What you should do: Look below for the line with "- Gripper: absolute". Extract that line and each one after it through the last, word for word.

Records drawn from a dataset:

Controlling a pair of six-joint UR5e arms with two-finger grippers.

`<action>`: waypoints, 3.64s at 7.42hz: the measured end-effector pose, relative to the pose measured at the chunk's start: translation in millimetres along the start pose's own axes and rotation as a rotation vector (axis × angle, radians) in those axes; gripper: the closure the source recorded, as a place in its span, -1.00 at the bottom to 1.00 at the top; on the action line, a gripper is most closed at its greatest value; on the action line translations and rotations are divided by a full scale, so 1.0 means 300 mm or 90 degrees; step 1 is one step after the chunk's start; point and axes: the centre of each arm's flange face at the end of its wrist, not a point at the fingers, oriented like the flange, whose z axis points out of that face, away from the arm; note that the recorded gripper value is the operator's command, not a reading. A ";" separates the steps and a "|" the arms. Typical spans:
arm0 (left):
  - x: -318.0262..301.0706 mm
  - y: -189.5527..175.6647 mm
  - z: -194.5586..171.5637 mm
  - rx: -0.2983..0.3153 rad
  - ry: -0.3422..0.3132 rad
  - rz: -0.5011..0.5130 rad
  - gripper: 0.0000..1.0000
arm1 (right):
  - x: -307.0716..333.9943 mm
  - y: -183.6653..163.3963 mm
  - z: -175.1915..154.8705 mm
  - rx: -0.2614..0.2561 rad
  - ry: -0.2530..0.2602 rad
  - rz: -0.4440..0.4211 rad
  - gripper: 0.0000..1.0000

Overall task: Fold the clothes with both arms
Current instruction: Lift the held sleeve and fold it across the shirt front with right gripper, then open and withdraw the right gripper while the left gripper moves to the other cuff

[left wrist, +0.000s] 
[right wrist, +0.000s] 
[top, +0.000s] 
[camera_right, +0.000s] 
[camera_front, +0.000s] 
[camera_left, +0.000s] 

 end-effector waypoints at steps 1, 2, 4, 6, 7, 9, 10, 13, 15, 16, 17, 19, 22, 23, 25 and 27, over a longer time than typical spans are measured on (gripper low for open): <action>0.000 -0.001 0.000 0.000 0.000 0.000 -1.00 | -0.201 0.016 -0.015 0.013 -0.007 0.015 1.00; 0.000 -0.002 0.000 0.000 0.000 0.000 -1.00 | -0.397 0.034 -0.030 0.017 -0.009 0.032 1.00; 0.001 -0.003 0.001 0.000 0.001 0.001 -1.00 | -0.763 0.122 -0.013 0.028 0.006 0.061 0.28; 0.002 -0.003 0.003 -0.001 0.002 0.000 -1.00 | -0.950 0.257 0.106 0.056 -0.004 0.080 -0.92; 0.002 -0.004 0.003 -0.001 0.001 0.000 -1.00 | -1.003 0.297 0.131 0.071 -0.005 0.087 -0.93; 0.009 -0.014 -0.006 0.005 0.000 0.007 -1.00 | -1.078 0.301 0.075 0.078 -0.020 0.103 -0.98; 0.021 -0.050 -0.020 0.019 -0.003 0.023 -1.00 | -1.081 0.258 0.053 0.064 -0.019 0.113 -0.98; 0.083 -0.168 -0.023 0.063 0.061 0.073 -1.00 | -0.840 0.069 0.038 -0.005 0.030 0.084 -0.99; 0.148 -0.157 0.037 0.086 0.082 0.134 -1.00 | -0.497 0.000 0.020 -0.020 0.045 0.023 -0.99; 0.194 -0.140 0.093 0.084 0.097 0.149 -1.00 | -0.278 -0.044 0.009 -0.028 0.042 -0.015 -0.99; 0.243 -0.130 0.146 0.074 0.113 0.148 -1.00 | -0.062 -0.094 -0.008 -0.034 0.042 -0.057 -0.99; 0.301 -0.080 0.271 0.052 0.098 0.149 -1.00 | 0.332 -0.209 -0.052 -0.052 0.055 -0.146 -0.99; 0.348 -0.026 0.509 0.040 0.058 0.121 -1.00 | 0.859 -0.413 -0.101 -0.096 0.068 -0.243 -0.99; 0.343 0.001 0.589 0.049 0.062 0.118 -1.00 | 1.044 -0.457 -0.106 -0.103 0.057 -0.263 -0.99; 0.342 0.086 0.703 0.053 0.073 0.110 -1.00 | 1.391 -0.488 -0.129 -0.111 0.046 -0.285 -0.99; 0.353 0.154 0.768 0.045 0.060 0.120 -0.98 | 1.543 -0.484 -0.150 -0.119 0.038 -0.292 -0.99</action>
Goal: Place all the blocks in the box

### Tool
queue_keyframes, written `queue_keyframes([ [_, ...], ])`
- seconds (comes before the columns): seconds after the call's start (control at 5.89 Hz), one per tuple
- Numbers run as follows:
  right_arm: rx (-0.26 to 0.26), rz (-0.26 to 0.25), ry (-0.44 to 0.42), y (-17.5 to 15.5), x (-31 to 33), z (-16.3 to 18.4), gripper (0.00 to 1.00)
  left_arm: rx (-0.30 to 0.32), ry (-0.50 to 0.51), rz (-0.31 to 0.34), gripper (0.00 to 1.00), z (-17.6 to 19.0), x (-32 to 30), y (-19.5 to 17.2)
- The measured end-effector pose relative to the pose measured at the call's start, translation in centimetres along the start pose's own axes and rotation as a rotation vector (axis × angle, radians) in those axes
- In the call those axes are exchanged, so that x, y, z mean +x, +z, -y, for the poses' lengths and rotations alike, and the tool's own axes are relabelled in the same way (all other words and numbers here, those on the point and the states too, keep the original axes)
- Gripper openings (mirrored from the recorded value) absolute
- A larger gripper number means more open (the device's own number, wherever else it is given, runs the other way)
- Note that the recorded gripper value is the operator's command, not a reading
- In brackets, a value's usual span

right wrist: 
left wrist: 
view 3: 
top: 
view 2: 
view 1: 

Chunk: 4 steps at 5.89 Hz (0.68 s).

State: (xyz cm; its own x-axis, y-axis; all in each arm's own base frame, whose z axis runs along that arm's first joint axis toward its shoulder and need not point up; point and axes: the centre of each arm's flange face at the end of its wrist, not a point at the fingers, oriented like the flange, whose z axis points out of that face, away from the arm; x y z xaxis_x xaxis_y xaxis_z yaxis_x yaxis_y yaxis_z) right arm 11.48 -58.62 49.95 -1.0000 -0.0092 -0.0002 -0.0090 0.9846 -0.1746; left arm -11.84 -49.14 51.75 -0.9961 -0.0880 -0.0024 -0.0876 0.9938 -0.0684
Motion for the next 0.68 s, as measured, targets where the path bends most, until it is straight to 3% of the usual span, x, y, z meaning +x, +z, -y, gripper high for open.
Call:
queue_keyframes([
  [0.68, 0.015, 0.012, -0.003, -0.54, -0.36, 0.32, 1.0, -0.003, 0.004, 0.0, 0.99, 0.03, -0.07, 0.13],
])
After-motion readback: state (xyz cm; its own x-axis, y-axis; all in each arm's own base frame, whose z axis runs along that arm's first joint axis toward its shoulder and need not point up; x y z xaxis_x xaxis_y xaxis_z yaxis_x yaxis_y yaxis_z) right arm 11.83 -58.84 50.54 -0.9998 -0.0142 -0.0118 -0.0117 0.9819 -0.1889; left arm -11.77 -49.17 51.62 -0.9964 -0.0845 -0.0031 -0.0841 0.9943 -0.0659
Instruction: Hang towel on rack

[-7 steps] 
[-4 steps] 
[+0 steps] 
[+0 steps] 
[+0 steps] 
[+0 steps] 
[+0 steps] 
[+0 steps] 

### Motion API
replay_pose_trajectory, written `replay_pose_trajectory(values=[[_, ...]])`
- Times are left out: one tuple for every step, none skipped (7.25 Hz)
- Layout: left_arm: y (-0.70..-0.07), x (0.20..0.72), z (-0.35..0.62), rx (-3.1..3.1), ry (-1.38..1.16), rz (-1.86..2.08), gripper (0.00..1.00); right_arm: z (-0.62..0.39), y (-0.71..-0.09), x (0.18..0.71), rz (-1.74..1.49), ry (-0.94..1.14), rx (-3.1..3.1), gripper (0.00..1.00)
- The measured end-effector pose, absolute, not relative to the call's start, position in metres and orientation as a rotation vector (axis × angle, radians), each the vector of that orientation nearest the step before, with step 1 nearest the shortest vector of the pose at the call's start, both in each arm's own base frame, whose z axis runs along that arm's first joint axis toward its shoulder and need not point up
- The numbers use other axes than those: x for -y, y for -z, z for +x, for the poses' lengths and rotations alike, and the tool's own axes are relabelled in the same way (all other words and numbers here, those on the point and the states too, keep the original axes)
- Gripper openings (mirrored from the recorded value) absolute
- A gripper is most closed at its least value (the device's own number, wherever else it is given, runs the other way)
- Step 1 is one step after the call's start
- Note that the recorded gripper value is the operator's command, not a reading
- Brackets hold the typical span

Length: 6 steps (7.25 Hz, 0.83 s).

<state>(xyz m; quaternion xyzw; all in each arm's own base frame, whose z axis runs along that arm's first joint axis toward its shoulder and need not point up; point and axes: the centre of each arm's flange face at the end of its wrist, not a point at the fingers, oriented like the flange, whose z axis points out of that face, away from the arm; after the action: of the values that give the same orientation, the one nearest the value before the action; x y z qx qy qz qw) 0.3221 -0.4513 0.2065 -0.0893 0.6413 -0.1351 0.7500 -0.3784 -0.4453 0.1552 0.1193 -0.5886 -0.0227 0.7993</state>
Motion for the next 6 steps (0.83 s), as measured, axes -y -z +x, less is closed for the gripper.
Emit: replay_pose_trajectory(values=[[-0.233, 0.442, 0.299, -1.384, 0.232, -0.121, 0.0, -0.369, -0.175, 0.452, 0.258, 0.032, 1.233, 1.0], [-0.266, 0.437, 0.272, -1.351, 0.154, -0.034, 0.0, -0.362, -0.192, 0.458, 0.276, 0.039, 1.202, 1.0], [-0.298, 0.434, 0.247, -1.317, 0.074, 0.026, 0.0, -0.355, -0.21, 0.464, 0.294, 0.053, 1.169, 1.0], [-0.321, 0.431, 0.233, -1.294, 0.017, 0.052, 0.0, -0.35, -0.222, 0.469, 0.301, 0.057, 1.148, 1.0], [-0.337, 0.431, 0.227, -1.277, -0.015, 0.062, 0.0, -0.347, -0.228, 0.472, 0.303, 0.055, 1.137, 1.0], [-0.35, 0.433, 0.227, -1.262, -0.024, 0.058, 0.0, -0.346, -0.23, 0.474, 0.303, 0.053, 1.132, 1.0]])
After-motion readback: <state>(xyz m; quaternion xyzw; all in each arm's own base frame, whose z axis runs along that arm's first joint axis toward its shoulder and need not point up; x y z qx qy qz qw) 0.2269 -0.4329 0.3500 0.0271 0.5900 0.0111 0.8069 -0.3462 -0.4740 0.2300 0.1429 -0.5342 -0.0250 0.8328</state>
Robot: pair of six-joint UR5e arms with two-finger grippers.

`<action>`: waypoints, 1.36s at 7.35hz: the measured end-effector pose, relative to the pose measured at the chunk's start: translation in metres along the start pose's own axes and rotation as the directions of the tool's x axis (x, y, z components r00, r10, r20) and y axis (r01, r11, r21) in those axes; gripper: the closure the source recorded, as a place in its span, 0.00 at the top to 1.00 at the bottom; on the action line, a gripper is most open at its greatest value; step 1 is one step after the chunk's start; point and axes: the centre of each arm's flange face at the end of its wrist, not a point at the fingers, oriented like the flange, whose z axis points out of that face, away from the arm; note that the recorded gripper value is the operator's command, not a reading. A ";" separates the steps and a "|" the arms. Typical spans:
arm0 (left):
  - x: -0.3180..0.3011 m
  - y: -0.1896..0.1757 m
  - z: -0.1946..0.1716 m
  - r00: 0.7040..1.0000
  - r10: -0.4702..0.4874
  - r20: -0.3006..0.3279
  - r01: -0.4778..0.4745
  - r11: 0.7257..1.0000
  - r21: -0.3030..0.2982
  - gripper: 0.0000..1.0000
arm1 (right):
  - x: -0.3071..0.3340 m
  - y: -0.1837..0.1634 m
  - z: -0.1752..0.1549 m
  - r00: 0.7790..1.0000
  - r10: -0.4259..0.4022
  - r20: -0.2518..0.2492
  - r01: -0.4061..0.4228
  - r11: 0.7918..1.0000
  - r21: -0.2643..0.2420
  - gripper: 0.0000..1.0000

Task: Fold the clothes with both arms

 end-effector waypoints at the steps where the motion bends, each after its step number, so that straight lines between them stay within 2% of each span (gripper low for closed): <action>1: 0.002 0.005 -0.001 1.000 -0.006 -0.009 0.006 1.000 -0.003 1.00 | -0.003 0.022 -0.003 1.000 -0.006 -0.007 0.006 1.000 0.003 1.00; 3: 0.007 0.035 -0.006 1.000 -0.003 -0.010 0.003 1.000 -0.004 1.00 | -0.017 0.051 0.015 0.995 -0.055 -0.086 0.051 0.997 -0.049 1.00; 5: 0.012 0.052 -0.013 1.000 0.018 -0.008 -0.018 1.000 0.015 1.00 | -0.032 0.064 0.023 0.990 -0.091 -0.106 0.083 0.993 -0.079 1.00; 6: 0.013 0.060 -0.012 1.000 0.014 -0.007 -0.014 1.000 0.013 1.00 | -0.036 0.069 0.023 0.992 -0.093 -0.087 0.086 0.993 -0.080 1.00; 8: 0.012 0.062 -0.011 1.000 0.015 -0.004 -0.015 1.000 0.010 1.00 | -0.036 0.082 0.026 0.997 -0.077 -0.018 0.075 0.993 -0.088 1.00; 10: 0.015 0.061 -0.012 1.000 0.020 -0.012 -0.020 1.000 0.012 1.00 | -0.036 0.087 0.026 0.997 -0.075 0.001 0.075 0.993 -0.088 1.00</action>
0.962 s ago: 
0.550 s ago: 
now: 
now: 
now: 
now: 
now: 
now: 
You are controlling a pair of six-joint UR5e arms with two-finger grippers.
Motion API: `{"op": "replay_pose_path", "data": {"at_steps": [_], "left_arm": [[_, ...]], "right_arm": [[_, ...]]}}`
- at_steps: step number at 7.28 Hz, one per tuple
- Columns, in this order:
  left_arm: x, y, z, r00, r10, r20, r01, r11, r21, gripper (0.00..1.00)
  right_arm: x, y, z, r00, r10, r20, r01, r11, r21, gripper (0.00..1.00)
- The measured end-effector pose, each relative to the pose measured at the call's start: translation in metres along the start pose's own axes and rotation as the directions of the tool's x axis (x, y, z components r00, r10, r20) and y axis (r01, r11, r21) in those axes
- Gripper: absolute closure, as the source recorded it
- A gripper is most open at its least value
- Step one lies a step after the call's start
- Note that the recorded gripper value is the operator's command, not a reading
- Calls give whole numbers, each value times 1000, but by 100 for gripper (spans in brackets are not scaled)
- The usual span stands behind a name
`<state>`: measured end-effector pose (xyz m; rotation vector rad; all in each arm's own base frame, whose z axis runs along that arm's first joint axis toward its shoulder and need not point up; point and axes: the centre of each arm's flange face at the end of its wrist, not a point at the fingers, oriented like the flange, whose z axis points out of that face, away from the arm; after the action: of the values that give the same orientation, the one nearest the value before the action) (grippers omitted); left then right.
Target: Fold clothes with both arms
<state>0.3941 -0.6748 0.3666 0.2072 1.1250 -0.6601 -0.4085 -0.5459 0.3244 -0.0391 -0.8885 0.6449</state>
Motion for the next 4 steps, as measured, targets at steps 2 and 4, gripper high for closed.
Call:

Output for this task:
- Gripper: absolute closure, as the source recorded it
- A gripper is most open at its least value
- Step one lies a step after the call's start
- Note that the recorded gripper value is the operator's command, not a reading
- Calls give whole numbers, each value times 1000, but by 100 for gripper (spans in brackets are not scaled)
- The usual span stands behind a name
`<state>`: measured end-effector pose (xyz m; rotation vector rad; all in each arm's own base frame, whose z axis runs along that arm's first joint axis toward its shoulder and need not point up; point and axes: the centre of each arm's flange face at the end of its wrist, not a point at the fingers, oriented like the flange, whose z axis points out of that face, away from the arm; after the action: of the values that give the same orientation, the one nearest the value before the action) (grippers omitted); left then right.
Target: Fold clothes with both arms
<state>0.3941 -0.6748 0.3666 0.2072 1.1250 -0.6601 -0.4085 -0.5459 0.3244 -0.0391 -0.8885 0.6449</state>
Motion for the next 4 steps, as measured, targets at steps 2 and 4, gripper high for closed.
Call:

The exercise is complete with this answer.